Please relax. What you have witnessed is an entirely natural phenomenon. The famous US sex researchers Masters and Johnson have shown in lab experiments that younger teenagers do indeed ejaculate quite long distances, such as one to two feet (30cm to 60cm), and sometimes more.

However, within a few years, this changes. In adult males, the distance achieved is usually much less, for instance two to three inches (which is 5cm-7.5cm). There is nothing abnormal about this. It is just what happens to the human body.

I should warn you that by the time you are 50 or 60, the distance will probably be appreciably less. However, this reduction in distance does not indicate that anything is wrong with you, or that you are becoming impotent.
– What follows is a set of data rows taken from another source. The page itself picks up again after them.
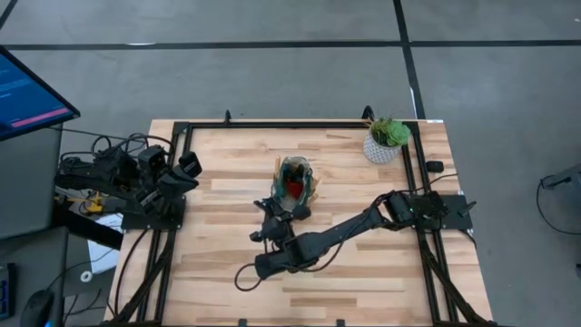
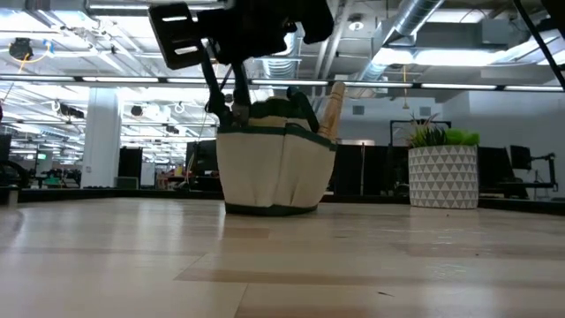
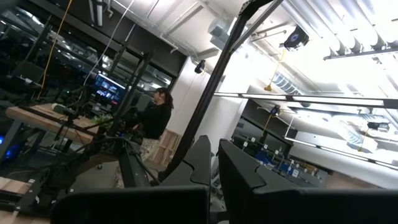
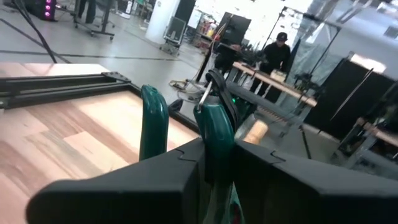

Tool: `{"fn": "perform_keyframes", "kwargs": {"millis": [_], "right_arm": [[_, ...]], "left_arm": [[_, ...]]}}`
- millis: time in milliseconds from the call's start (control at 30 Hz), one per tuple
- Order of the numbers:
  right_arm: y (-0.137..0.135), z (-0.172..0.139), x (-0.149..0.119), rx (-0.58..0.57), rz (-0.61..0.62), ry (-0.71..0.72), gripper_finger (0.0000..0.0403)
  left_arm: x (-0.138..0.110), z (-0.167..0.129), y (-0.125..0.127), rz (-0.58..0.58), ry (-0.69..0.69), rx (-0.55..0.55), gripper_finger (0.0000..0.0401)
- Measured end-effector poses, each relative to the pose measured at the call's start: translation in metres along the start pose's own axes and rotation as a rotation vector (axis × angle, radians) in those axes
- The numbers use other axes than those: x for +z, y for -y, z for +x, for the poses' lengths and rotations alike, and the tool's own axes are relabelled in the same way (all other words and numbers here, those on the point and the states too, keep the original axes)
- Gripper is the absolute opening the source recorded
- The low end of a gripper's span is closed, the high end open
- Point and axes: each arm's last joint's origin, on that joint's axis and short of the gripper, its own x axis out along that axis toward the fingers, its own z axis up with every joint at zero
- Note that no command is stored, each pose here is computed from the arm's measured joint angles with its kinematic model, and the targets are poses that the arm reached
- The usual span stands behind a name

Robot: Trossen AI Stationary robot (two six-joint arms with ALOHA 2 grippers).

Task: Pick & Place Garden tools in Gardening bag
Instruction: Put the green shear scissors into the gardening bag

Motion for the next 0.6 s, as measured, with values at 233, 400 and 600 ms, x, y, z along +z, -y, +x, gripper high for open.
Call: {"fn": "perform_keyframes", "kwargs": {"millis": [233, 400, 600], "right_arm": [[0.007, 0.005, -0.013, 0.042, 0.155, -0.079, 0.0052], [0.011, 0.011, -0.018, 0.063, 0.22, -0.149, 0.0057], [0.01, 0.009, -0.017, 0.079, 0.141, -0.153, 0.0071]], "left_arm": [[0.0, 0.0, 0.0, 0.0, 0.0, 0.0, 0.0002], [0.0, 0.0, 0.0, 0.001, 0.0, 0.0, 0.0002], [0.0, 0.0, 0.0, 0.002, 0.0, 0.0, 0.0002]]}}
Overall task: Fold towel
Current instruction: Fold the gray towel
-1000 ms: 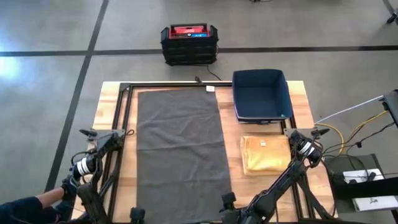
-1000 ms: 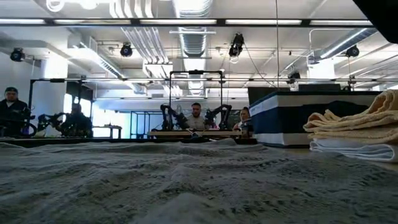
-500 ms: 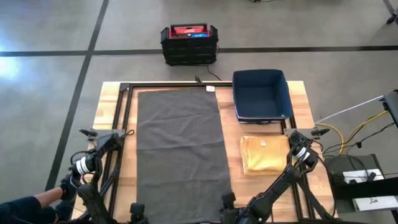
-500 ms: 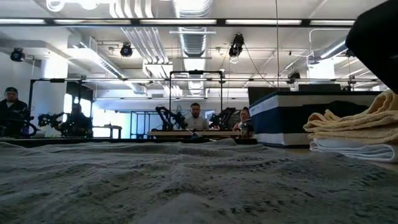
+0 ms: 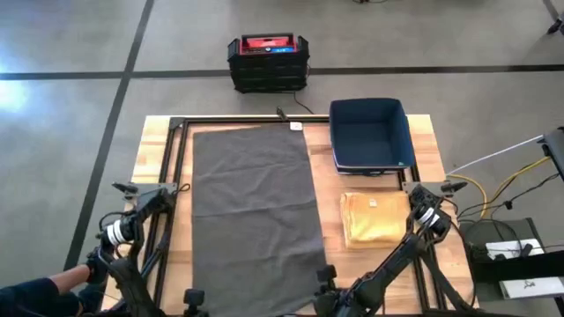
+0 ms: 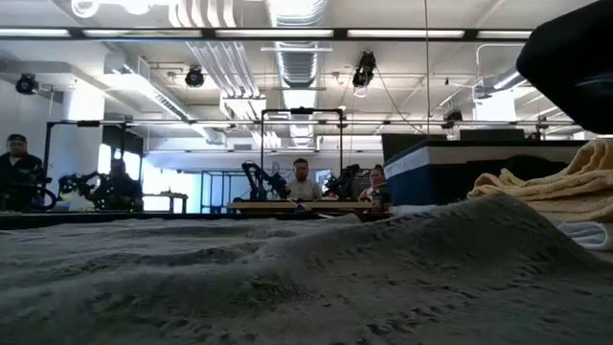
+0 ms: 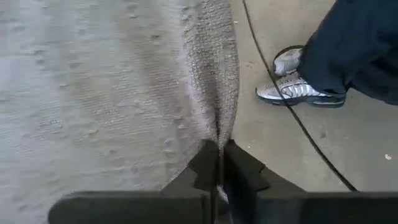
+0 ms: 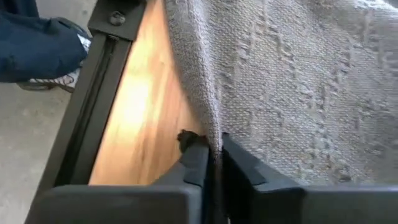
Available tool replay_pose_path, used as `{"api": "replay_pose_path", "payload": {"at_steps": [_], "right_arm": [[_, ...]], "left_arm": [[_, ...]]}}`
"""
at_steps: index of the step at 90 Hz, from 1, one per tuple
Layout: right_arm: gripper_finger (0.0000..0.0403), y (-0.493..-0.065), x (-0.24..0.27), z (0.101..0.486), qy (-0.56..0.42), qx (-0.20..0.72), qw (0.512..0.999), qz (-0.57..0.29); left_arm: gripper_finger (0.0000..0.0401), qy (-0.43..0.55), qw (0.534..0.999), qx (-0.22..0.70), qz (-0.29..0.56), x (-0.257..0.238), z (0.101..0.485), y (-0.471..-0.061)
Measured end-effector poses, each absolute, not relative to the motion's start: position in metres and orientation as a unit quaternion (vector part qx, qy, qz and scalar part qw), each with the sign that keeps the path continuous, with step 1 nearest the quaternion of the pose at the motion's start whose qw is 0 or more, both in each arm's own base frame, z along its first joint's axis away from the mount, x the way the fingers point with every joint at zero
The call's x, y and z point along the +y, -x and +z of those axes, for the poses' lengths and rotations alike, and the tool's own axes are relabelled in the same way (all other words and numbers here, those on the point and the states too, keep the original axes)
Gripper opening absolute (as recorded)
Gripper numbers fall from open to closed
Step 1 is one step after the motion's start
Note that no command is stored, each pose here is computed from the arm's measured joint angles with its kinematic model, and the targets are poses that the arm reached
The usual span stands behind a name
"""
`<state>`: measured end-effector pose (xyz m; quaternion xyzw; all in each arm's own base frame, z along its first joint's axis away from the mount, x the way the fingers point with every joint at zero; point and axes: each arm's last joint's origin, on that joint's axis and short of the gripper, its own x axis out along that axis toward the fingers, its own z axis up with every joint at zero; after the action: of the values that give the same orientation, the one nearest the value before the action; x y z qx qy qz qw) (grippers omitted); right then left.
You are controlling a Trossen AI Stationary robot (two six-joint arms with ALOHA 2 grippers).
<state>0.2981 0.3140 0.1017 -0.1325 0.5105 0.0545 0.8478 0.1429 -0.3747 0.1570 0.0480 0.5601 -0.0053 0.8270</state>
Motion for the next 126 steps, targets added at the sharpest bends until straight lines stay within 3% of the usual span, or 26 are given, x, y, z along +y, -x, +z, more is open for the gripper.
{"api": "replay_pose_path", "payload": {"at_steps": [38, 58, 98, 112, 126], "right_arm": [[0.0001, -0.304, 0.299, 0.168, 0.120, 0.545, 0.830, -0.002], [0.0001, -0.297, 0.303, 0.182, 0.086, 0.534, 0.841, -0.012], [0.0000, -0.266, 0.360, 0.226, 0.007, 0.494, 0.866, 0.077], [0.0000, -0.276, 0.349, 0.240, 0.072, 0.474, 0.876, 0.055], [0.0000, -0.300, 0.307, 0.246, 0.132, 0.497, 0.857, -0.038]], "left_arm": [[0.0000, -0.020, 0.871, 0.492, 0.004, -0.341, 0.238, -0.136], [0.0000, 0.044, 0.875, 0.482, -0.004, -0.345, 0.250, -0.125], [0.0000, 0.225, 0.867, 0.435, -0.087, -0.382, 0.260, -0.115], [0.0000, 0.192, 0.888, 0.411, -0.074, -0.371, 0.273, -0.115], [0.0000, 0.119, 0.908, 0.403, 0.012, -0.332, 0.288, -0.124]]}}
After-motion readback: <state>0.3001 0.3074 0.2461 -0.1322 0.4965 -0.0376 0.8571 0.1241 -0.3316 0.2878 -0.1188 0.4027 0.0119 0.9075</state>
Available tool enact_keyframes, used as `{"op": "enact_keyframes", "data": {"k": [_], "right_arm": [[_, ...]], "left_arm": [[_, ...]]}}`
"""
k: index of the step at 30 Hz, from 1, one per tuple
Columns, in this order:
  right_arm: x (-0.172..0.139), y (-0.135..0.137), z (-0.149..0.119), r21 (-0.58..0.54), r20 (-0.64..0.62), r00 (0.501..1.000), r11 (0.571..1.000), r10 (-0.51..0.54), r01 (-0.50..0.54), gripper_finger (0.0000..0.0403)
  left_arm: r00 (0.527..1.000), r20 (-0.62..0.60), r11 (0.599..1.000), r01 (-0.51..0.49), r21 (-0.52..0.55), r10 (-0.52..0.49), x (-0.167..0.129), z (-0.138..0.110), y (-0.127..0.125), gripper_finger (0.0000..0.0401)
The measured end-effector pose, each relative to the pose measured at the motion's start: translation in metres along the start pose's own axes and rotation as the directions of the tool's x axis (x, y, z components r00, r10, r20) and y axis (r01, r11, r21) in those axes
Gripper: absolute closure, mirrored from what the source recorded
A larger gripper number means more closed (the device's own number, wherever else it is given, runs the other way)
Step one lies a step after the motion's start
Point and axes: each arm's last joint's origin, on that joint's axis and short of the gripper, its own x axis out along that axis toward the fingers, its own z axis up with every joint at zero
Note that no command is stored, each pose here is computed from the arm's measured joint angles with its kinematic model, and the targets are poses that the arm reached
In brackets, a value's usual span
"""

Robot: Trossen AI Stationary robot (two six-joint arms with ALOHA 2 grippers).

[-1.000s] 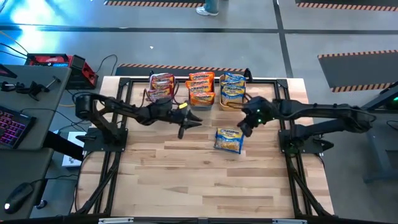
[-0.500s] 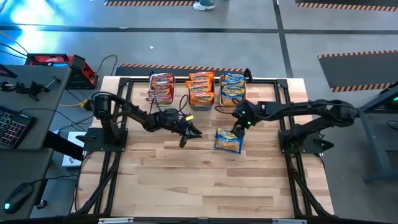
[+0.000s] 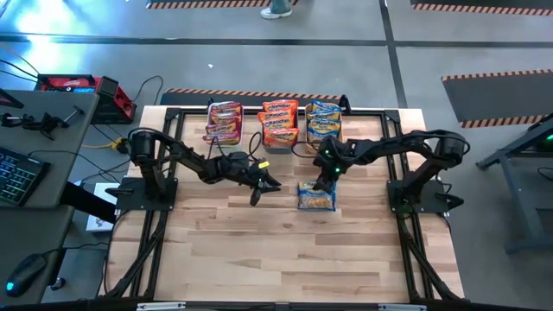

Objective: Sort Maruchan noodles
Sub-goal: Put the blue noodle pack into the yellow bin

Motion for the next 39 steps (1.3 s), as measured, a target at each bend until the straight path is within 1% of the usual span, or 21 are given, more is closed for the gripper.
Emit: {"op": "enact_keyframes", "data": {"k": [4,8,10,14,18,23,28,29,31,34,36,39], "right_arm": [[0.0,0.001,0.001,-0.026,0.004,0.999,0.998,0.051,-0.05,0.0301],[0.0,0.002,0.001,-0.041,0.007,0.998,0.997,0.058,-0.058,0.0381],[0.0,0.002,0.0,-0.047,0.0,0.998,0.997,0.055,-0.055,0.0396],[-0.002,0.003,0.004,-0.059,-0.001,0.999,0.997,0.049,-0.049,0.0387],[-0.012,0.01,0.016,-0.136,0.036,0.999,0.99,0.03,-0.025,0.04],[-0.03,0.022,0.029,-0.228,0.074,0.997,0.973,-0.012,0.028,0.0402],[-0.048,0.034,0.038,-0.284,0.086,0.995,0.956,-0.05,0.073,0.0403],[-0.049,0.035,0.039,-0.278,0.085,0.995,0.958,-0.046,0.068,0.0403],[-0.051,0.036,0.037,-0.227,0.055,0.997,0.972,-0.055,0.066,0.0401],[-0.051,0.033,0.028,-0.137,-0.042,0.996,0.988,-0.084,0.078,0.038],[-0.051,0.031,0.021,-0.072,-0.099,0.989,0.992,-0.109,0.102,0.0351],[-0.052,0.029,0.012,0.017,-0.178,0.974,0.989,-0.144,0.149,0.0292]], "left_arm": [[1.0,0.0,1.0,-0.002,-0.001,0.002,0.0,0.0,0.0,0.0329],[1.0,0.002,1.0,-0.015,0.0,0.015,0.0,0.0,0.0,0.0329],[0.999,0.007,0.999,-0.035,0.0,0.035,0.0,0.0,0.001,0.0329],[0.996,0.02,0.996,-0.083,-0.009,0.084,0.0,0.001,0.002,0.0329],[0.993,0.029,0.994,-0.113,-0.006,0.113,0.0,0.001,0.001,0.0329],[0.992,0.038,0.993,-0.117,-0.002,0.117,0.001,0.001,-0.001,0.0329],[0.99,0.042,0.991,-0.136,0.0,0.136,0.002,0.001,-0.003,0.033],[0.989,0.043,0.99,-0.139,0.001,0.139,0.002,0.001,-0.004,0.033],[0.99,0.042,0.991,-0.136,-0.002,0.136,0.002,0.0,-0.005,0.033],[0.99,0.034,0.988,-0.133,-0.075,0.136,0.003,-0.001,-0.005,0.0329],[0.99,0.027,0.983,-0.133,-0.129,0.137,0.003,-0.001,-0.005,0.0326],[0.99,0.021,0.968,-0.131,-0.216,0.139,0.003,-0.001,-0.005,0.0312]]}}
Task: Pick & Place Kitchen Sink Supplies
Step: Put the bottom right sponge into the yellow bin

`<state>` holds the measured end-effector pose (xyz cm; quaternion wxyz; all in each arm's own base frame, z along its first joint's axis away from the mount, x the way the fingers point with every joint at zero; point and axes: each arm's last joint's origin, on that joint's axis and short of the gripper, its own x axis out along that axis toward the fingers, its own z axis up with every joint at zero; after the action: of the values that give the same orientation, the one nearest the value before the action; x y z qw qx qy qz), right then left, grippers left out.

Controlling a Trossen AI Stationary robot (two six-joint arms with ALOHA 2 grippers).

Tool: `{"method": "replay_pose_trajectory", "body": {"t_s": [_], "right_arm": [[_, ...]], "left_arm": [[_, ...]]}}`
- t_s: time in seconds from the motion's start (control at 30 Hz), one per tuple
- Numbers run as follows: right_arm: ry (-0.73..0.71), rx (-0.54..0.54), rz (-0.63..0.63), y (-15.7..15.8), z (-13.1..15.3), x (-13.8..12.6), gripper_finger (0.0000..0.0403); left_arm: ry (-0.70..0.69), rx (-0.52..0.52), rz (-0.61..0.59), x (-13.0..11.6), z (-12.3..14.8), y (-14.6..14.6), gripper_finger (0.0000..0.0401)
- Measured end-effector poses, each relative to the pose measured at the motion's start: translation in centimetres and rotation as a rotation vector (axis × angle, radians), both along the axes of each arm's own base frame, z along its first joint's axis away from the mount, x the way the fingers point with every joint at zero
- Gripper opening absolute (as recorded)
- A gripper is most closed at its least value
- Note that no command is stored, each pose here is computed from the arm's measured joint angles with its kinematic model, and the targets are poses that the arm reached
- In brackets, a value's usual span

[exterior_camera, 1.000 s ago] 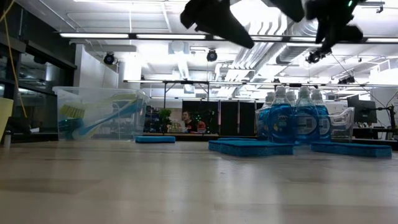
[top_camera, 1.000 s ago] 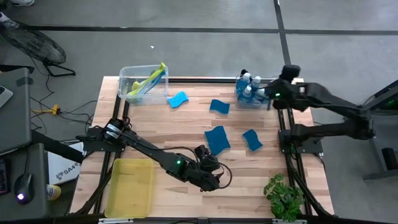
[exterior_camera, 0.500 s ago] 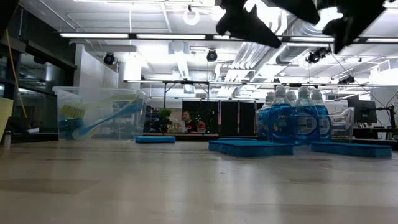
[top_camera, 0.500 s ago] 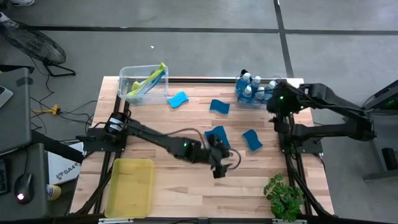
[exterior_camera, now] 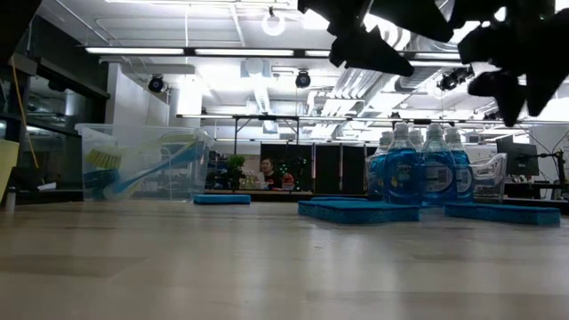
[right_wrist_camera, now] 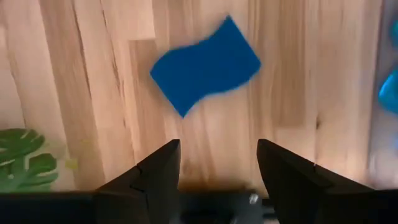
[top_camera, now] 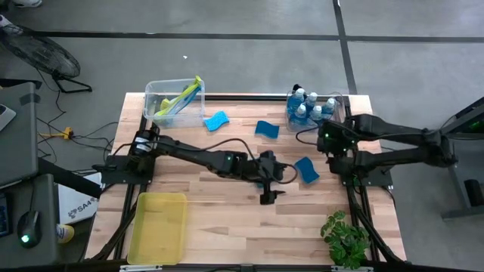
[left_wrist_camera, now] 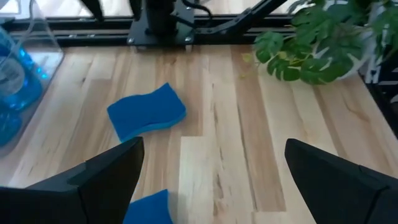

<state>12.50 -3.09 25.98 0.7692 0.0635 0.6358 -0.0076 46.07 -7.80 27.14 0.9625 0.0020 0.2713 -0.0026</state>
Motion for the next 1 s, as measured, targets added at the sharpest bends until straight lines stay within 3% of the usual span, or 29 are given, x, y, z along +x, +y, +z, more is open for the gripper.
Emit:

Quit fretting.


Q. I have to undergo one of those smear test things for the first time, and I am rather frightened about it. Could I take a friend along to kind of support me?

Yes, indeed. A woman who accompanies another female during a gynaecological examination is generally referred to as a chaperone.There is absolutely no reason why you shouldn't take a female friend or relative with you when you go for that Pap smear.

Incidentally, the smear is not really a very uncomfortable or distressing procedure for most women, and I do not think you should be frightened about it.


Q. It has been suggested to me that I should have my foreskin removed. I am not so sure about this. If I refuse, could that cause a problem with my health?

Well, it depends on why someone wants you to be circumcised. There is only one really clear indication for circumcision, and that is when the 'hole' in the foreskin is so tiny that only an operation will help. In such circumstances, the guy may find that whenever he tries to urinate, his foreskin puffs out like a balloon.

But my view is that the vast majority of the male population does not need to have their foreskin removed.


Q. After an intense sex session last week, my clitoris was real swollen and tender. Then it bled slightly. Is this OK, Doc?

I suspect you have had a condition called clitoral haematoma, in which a little blood collects inside the organ, because it has been rubbed too firmly.  Have a doc check you out. But the odds are that everything will heal up, and that you will be absolutely fine. Do not have sex until the doctor has examined you.


Q. am a 23-year-old man. My girlfriend lacks energy, is always sleepy and is never in the mood for sex. She never asks for sex, and she never wants to do it. I have a very high sex drive and think about it 24/7. So I want to know if she has some medical problem.

I think that is unlikely. Some people have a very high sex drive, and some a very low one. Clearly, you and your girlfriend are mismatched in that respect. However, as she is always so sleepy and tired, it would be worth her while going to a doc for a check-up.